RE: Using TTL for data purge

SEAN_R_DURITY Tue, 29 Dec 2015 09:51:40 -0800

If you know how long the records should last, TTL is a good way to go. Remember 
that neither TTL or deletes are right-away purge strategies. Each inserts a 
special record called a tombstone to indicate a deleted record. After 
compaction (that is after gc_grace_seconds for the table, default 10 days), the 
data will be removed and you will regain disk space.


If the data is relatively volatile and read speeds are important, you might 
look at leveled compaction, though it can keep your nodes a bit busier than 
size-tiered. (An issue with size-tiered, over time, is that the tombstoned data 
in the larger and older sstables may rarely, if ever, get compacted out.)

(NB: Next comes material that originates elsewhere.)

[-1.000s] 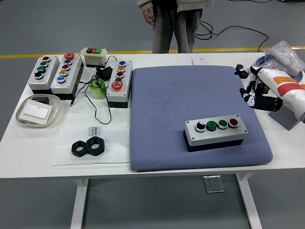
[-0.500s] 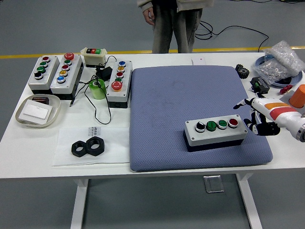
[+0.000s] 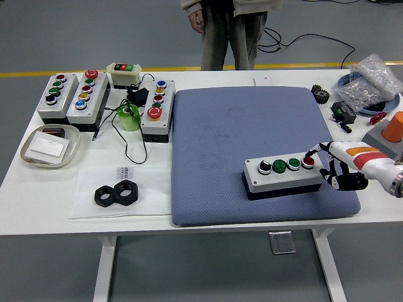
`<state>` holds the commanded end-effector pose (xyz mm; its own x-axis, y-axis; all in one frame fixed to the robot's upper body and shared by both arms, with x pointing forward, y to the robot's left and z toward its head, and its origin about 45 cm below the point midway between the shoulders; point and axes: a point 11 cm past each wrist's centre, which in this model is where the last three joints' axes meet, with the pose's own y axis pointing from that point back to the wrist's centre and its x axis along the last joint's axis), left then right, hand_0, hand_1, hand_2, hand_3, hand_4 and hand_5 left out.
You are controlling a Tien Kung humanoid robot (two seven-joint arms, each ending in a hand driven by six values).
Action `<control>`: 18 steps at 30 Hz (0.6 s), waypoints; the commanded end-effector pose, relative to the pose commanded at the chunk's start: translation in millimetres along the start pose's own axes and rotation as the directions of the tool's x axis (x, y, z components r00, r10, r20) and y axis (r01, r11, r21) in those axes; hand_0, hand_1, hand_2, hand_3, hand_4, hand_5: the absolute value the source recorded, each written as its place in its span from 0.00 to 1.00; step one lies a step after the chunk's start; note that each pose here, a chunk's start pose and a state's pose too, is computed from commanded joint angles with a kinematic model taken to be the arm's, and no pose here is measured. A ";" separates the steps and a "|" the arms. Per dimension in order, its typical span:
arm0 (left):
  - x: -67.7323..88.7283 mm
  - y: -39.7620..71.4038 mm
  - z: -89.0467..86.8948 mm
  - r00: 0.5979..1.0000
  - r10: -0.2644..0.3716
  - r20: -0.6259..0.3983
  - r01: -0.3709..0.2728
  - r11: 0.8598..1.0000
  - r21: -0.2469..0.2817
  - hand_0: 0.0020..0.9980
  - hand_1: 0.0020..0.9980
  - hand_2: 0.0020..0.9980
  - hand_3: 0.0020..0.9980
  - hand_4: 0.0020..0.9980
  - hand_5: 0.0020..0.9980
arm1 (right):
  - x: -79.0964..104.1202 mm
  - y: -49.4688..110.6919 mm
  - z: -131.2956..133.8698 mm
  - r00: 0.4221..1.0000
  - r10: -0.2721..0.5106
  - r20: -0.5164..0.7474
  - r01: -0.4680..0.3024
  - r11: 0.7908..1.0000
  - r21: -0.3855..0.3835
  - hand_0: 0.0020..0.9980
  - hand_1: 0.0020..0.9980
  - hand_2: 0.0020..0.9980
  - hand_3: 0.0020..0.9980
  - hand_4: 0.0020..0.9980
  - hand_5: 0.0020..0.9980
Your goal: Pick up the button,place it on the desk,press the button,press the button
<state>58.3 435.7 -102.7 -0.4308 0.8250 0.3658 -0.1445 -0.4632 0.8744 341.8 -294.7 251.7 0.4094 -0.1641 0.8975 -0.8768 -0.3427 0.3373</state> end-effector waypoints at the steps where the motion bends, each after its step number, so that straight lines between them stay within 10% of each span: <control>1: 0.0 0.0 0.0 1.000 0.000 0.000 0.000 1.000 0.000 0.74 0.83 0.88 0.83 0.64 1.00 | -0.5 -0.1 0.1 1.000 -0.002 0.000 0.002 1.000 -0.001 0.30 0.14 0.27 0.76 0.46 0.00; 18: -1.5 0.0 3.1 1.000 -0.003 -0.001 0.003 1.000 -0.005 0.74 0.83 0.88 0.83 0.64 1.00 | -12.3 -2.0 6.9 0.998 -0.058 0.000 0.058 0.998 -0.033 0.29 0.14 0.27 0.76 0.42 0.00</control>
<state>61.7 435.4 -102.2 -0.4317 0.8259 0.3628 -0.1498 -0.4622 0.8740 340.3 -298.3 238.1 0.4593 -0.1438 0.8766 -0.8595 -0.3213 0.3976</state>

Sean Durity – Lead Cassandra Admin
From: jaalex.tech [mailto:jaalex.t...@gmail.com]
Sent: Tuesday, December 22, 2015 4:36 AM
To: user@cassandra.apache.org
Subject: Using TTL for data purge

Hi,

I'm looking for suggestions/caveats on using TTL as a subsitute for a manual 
data purge job.

We have few tables that hold user information - this could be guest or 
registered users, and there could be between 500K to 1M records created per day 
per table. Currently, these tables have a secondary indexed updated_date column 
which is populated on each update. However, we have been getting timeouts when 
running queries using updated_date when the number of records are high, so i 
don't think this would be a reliable option in the long term when we need to 
purge records that have not been used for the last X days.

In this scenario, is it advisable to include a high enough TTL (i.e the amount 
of time we want these to last, could be 3 to 6 months) when inserting/updating 
records?

There could be cases where the TTL may get reset after couple of days/weeks, 
when the user visits the site again.

The tables have fixed number of columns, except for one which has a clustering 
key, and may have max 10 entries per  partition key.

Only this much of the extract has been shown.